Normally the inland extent of the saltwater wedge is limited because fresh ground water levels, or the height of the freshwater column, increases as land elevation gets higher. During summer season severity of saltwater intrusion increases with decrease of groundwater recharge and increase of water demand. Water management sectors such as agriculture, domestic and industrial water supply may affect by the salinization of groundwater systems 7. Reference 8 in their study shares the thing that , increasing salinity from saltwater intrusion which will affects agriculture, aquaculture, infrastructure, coastal ecosystems, and the availability of freshwater for household and commercial use, this will creates negative impact on livelihoods and public health.

The saline water has many connections with fresh water bodies across the coastal belt. It leads to alteration or disturbance in the trophic structure and diversity of shallow fresh water bodies such as increased strength of trophic interactions. As a result, saline water fish are mixed with fresh water species. Freshwater fish species disappear Because of this, the intrusion of saline water in different fresh water bodies 9.

2. Materials and Methods

2.1. Study Area

Kuttiady River originating from the Narikota Ranges on the western slopes of the Wayanad Hills a part of Western Ghats at with a length of 74 km. The River water is used for supply by water authority in Vadakara Municipality and nearby villages. The present study was conducted on different sampling points in the Kuttiady River for surface water analysis (Table 1). Groundwater analysis was also done along the river basin.

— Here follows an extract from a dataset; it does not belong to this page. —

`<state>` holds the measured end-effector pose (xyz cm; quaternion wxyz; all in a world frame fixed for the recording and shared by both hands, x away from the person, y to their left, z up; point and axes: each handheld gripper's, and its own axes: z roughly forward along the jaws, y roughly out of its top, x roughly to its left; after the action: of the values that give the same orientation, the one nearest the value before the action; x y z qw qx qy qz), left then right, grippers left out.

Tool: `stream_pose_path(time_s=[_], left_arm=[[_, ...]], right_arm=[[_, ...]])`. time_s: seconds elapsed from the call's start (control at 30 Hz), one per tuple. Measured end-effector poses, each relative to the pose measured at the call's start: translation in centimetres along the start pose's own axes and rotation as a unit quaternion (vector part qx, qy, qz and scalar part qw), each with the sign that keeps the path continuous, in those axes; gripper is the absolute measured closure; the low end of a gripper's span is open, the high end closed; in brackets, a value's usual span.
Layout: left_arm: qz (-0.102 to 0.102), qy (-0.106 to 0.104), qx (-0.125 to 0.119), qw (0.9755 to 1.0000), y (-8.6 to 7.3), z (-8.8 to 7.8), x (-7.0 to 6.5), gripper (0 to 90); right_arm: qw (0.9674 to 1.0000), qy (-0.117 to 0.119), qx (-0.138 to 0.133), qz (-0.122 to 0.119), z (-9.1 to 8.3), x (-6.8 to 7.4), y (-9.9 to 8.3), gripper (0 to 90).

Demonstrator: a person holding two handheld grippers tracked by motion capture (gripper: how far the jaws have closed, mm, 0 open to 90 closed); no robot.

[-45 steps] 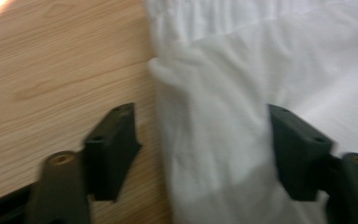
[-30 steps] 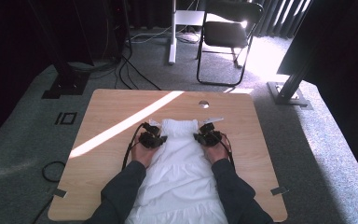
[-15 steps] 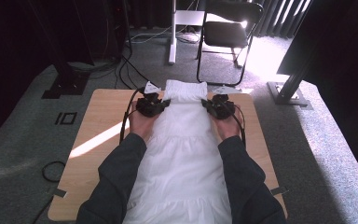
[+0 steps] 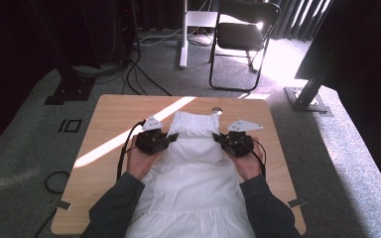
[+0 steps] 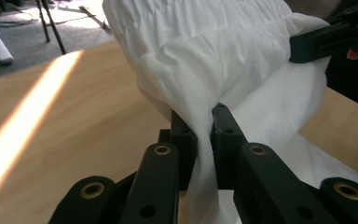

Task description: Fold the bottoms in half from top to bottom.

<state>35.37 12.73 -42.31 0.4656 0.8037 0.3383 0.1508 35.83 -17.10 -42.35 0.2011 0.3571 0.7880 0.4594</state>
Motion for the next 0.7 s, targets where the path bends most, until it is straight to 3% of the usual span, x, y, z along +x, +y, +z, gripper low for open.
stream_pose_path(time_s=[0.17, 0.23, 0.37, 0.43, 0.5, 0.6, 0.7], left_arm=[[0.009, -0.011, 0.022, 0.9997, -3.9, -1.3, -2.6, 82.6], [-0.001, -0.021, 0.040, 0.9990, -6.0, -1.1, -3.5, 82.3], [-0.003, -0.038, 0.100, 0.9942, -10.0, 0.3, -4.8, 81.5], [-0.016, -0.048, 0.121, 0.9914, -11.6, 1.0, -4.8, 81.3], [-0.023, -0.053, 0.134, 0.9892, -12.4, 1.6, -4.6, 81.0], [0.002, -0.034, 0.149, 0.9882, -12.6, 2.4, -4.8, 80.7], [0.018, -0.021, 0.145, 0.9890, -12.5, 3.2, -4.4, 80.6]], right_arm=[[0.9996, 0.026, 0.012, -0.004, -1.4, 2.5, -3.0, 86.2], [0.9992, 0.034, 0.022, -0.002, -1.6, 3.4, -4.6, 86.2], [0.9971, 0.047, 0.058, 0.011, -1.1, 4.9, -8.2, 86.2], [0.9947, 0.055, 0.086, 0.015, -0.6, 5.5, -10.2, 86.1], [0.9913, 0.062, 0.114, 0.021, -0.1, 5.9, -11.8, 86.0], [0.9881, 0.068, 0.134, 0.031, 0.9, 5.7, -13.1, 85.8], [0.9872, 0.060, 0.144, 0.033, 2.1, 5.4, -13.2, 85.6]])
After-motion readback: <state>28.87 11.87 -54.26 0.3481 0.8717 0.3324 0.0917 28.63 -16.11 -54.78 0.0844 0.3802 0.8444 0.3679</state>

2.2. Collection and Preservation of Samples

To evaluate the quality of water with special reference to salinity in each sampling stations water samples are collected in 1 L plastic containers and brought to the laboratory in ice box. Before taking the water samples, the containers are washed with distilled water and rinse two times with the water sample. The water samples for the bacteriological analysis are collected separately in sterilized plastic bottles. Ground water samples are collected clustery but network method is followed in order to determine the rate of saline water intrusion with increasing of distance from the River.

Soil samples were collected from the area where ground water samples are collected to understand the influence of salinity on soil mainly to focus on the texture difference and salinity intrusion rate. Soil samples were taken by removing the top soil and collected in plastic samples and followed by air dried in laboratory. Standard methods were used or the analysis of different physico- chemical parameters 10.

3. Results and Discussion

The study is conducted in pre-monsoon season. The results from the analysis were compiled and the values obtained for the physic chemical parameters are given in the Table 2.

pH of the water samples varied from 6.89 -7.7 during pre-monsoon season, with an average 7.3. pH is an important ecological factor that provides an important piece of information in many types of geochemical equilibrium or solubility calculations.

The electrical conductivity (EC) of the water samples varied from 32840 - 31.32 μS/cm with mean value of 14459.5 μS/cm. The sample point SW 1, close to the estuary point about 200 cm distance has the higher EC where the upstream sample has the lowest value. It is clear that as the distance from the sea increases the EC value shows decrease. High conductivity during pre-monsoon might be attributed to saline intrusion from sea 11. In the month of March, the climatic condition differed and was indicated through higher salinity (EC) and hardness values. The concentration goes down in Monsoon season due to huge fresh water discharge through the river and natural cleaning process remains operating 12. Total suspended solids that determine the depth to which photosynthetic organisms grow 11. Maximum TDS found is 50520 and minimum is 20.52 at upstream of the river. EC of SW4 is slighty higher than that of SW 5. SW5 has lower salinity than SW4, but it has slightly higher concentration of chloride and magnesium, it may be due to the considerably influenced by human activities, and it might have derived from domestic effluents, fertilizers, and natural sources, weathering of chloride-bearing minerals 13.

The observed values of salinity ranged from 0.02ppt to 33.42 ppt. It is clear that the salinity along the course of the river decreases as on going to upstream portion of the river. It is also due to the influx of sea water into the river. Due to high evaporation, sea water dominance and cessation of freshwater flow from the upper reaches 14.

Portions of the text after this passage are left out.